Advances in Preference-based Reinforcement Learning: A Review
Youssef Abdelkareem, Shady Shehata, Fakhri Karray
TL;DR
This survey addresses the core problem of reward engineering in reinforcement learning by embracing preference-based feedback from humans. It presents a unified PbRL framework that encompasses learning directly a policy or learning a surrogate utility function, with both linear and non-linear (notably deep) representations, and discusses theoretical guarantees including regret and finite-sample bounds. The work surveys benchmarking efforts, and highlights practical applications in NLP, especially text summarization, where PbRL demonstrates improved alignment with human judgments.

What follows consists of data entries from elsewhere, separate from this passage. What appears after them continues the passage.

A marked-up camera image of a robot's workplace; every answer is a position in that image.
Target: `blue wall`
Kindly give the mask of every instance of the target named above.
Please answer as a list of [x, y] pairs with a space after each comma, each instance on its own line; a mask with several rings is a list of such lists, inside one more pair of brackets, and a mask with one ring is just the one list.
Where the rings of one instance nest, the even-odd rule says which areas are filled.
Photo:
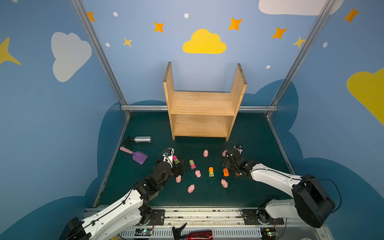
[[[299, 51], [292, 44], [299, 36], [305, 39], [316, 19], [266, 14], [254, 0], [84, 0], [84, 4], [93, 12], [92, 24], [128, 104], [165, 101], [162, 80], [171, 61], [175, 89], [183, 91], [229, 92], [236, 64], [241, 63], [248, 83], [243, 105], [269, 105], [278, 84], [271, 84], [270, 91], [258, 97], [255, 93], [285, 77]], [[238, 31], [228, 30], [231, 18], [243, 19]], [[154, 31], [154, 22], [164, 23], [163, 33]], [[287, 30], [281, 39], [272, 39], [277, 27]], [[201, 28], [218, 34], [227, 46], [225, 52], [184, 52], [183, 44]], [[132, 40], [131, 47], [123, 45], [124, 38]]]
[[92, 49], [66, 82], [55, 32], [89, 42], [69, 0], [0, 3], [0, 239], [58, 239], [92, 205], [126, 120]]
[[[349, 23], [343, 19], [352, 8], [360, 13]], [[356, 72], [384, 68], [383, 9], [382, 1], [345, 1], [271, 115], [296, 174], [332, 179], [340, 188], [343, 204], [327, 220], [335, 240], [362, 239], [361, 226], [384, 223], [384, 125], [347, 88]], [[324, 184], [338, 204], [334, 187]], [[383, 234], [376, 229], [375, 236]]]

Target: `upper shelf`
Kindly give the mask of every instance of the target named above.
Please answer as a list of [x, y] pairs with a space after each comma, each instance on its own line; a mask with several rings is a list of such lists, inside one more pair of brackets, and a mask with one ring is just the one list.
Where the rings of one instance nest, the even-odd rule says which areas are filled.
[[230, 93], [180, 92], [173, 95], [171, 114], [234, 116]]

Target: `yellow object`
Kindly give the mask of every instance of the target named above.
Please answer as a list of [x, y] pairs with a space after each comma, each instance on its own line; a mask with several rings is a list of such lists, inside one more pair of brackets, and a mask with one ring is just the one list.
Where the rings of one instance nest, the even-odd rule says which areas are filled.
[[14, 57], [12, 57], [8, 52], [9, 37], [6, 38], [2, 44], [0, 44], [0, 65], [5, 61], [10, 61], [16, 64], [21, 65]]
[[183, 51], [186, 53], [219, 54], [223, 53], [226, 48], [227, 46], [221, 42], [219, 35], [210, 33], [206, 29], [194, 32], [191, 40], [183, 45]]
[[302, 44], [304, 41], [305, 41], [305, 39], [302, 40], [302, 39], [301, 39], [301, 36], [299, 36], [299, 40], [298, 40], [296, 43], [292, 44], [292, 46], [294, 46], [294, 45], [298, 45], [299, 48], [300, 48], [300, 47], [301, 47], [301, 44]]
[[132, 46], [131, 46], [131, 42], [132, 42], [132, 40], [126, 40], [125, 38], [124, 38], [124, 40], [125, 40], [125, 43], [123, 44], [123, 45], [129, 45], [131, 48], [132, 48]]
[[353, 74], [347, 88], [384, 125], [384, 68], [376, 73]]
[[243, 21], [243, 20], [242, 19], [236, 20], [236, 19], [232, 18], [232, 23], [229, 26], [228, 30], [235, 29], [238, 31], [239, 30], [239, 24], [241, 23], [241, 21]]
[[163, 33], [163, 26], [164, 26], [164, 23], [156, 23], [155, 22], [155, 31], [160, 31]]
[[93, 18], [93, 12], [88, 13], [89, 19], [93, 22], [96, 22], [95, 19]]
[[272, 37], [272, 38], [280, 38], [283, 36], [283, 33], [287, 30], [288, 28], [286, 29], [280, 29], [280, 28], [277, 28], [276, 29], [276, 33], [275, 35]]
[[225, 137], [228, 141], [247, 81], [237, 65], [230, 93], [175, 91], [172, 64], [168, 63], [163, 80], [172, 138]]
[[343, 19], [343, 20], [348, 20], [349, 23], [352, 22], [352, 19], [357, 15], [359, 14], [358, 11], [355, 11], [354, 8], [352, 8], [352, 10], [349, 12], [349, 14]]

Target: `green mat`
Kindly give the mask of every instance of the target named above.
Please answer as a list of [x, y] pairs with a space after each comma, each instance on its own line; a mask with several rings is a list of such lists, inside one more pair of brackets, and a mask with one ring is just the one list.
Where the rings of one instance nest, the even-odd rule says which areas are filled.
[[[125, 132], [123, 142], [131, 136], [152, 136], [152, 143], [132, 143], [133, 151], [148, 155], [143, 165], [132, 160], [128, 153], [119, 151], [112, 166], [99, 205], [109, 205], [127, 193], [133, 185], [149, 175], [156, 164], [157, 156], [167, 147], [175, 149], [179, 160], [185, 159], [185, 174], [181, 183], [170, 178], [159, 195], [149, 204], [151, 206], [231, 206], [257, 207], [267, 198], [289, 199], [290, 196], [264, 183], [247, 178], [223, 176], [222, 152], [234, 146], [217, 137], [176, 137], [172, 140], [167, 112], [133, 112]], [[273, 133], [262, 113], [239, 113], [229, 141], [243, 146], [246, 160], [255, 160], [264, 165], [289, 173], [288, 167], [276, 143]], [[203, 157], [207, 149], [209, 156]], [[193, 159], [196, 169], [191, 170], [188, 160]], [[208, 168], [214, 168], [214, 177], [208, 176]], [[195, 170], [202, 176], [197, 178]], [[225, 179], [228, 188], [220, 181]], [[189, 185], [194, 184], [193, 193], [188, 193]]]

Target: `pink pig figurine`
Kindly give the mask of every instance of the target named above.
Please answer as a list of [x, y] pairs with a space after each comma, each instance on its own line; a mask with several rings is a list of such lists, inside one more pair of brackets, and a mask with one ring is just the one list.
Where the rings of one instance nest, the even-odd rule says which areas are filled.
[[180, 182], [181, 182], [181, 175], [179, 175], [179, 176], [176, 177], [176, 182], [177, 182], [177, 183], [180, 183]]
[[195, 190], [195, 185], [192, 184], [191, 186], [188, 187], [188, 192], [191, 193], [193, 192], [193, 190]]
[[196, 175], [196, 177], [201, 177], [200, 170], [196, 170], [196, 171], [195, 171], [195, 175]]
[[228, 187], [228, 182], [225, 181], [224, 179], [221, 180], [221, 185], [223, 185], [224, 188]]

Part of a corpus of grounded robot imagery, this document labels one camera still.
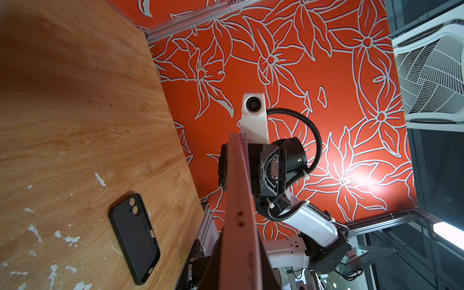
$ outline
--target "ceiling light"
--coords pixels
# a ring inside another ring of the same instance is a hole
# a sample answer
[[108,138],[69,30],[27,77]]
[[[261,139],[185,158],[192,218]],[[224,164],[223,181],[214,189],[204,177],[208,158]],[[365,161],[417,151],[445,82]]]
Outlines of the ceiling light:
[[442,221],[433,225],[433,231],[464,250],[464,232],[460,229]]

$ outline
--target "wooden table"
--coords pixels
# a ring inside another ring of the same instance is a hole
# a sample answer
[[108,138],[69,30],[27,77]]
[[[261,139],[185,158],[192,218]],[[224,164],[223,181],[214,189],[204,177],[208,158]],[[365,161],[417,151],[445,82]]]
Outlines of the wooden table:
[[[102,0],[0,7],[0,289],[172,289],[203,215],[146,40]],[[140,193],[136,286],[108,219]]]

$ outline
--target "scratched table surface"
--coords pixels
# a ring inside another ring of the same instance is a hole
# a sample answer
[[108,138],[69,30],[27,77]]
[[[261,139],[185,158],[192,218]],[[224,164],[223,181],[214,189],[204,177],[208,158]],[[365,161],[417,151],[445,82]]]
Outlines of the scratched table surface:
[[[172,289],[203,215],[142,32],[103,0],[0,7],[0,289]],[[136,286],[110,204],[161,248]]]

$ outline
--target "phone case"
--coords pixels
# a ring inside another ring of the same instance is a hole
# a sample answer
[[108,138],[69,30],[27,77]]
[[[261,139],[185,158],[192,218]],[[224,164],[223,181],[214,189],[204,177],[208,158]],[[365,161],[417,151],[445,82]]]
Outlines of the phone case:
[[[130,204],[131,198],[135,200],[134,205]],[[129,196],[110,209],[109,217],[135,283],[144,284],[161,252],[142,196],[138,193]]]

It also candidly discusses limitations—most notably feedback and sample inefficiency—and outlines future directions in safety, theory, and broader real-world applications. Overall, PbRL emerges as a promising direction for scalable, user-involved RL where explicit reward design is difficult, provided advances in efficiency and robustness continue to mature.
Abstract
Reinforcement Learning (RL) algorithms suffer from the dependency on accurately engineered reward functions to properly guide the learning agents to do the required tasks. Preference-based reinforcement learning (PbRL) addresses that by utilizing human preferences as feedback from the experts instead of numeric rewards. Due to its promising advantage over traditional RL, PbRL has gained more focus in recent years with many significant advances. In this survey, we present a unified PbRL framework to include the newly emerging approaches that improve the scalability and efficiency of PbRL. In addition, we give a detailed overview of the theoretical guarantees and benchmarking work done in the field, while presenting its recent applications in complex real-world tasks. Lastly, we go over the limitations of the current approaches and the proposed future research directions.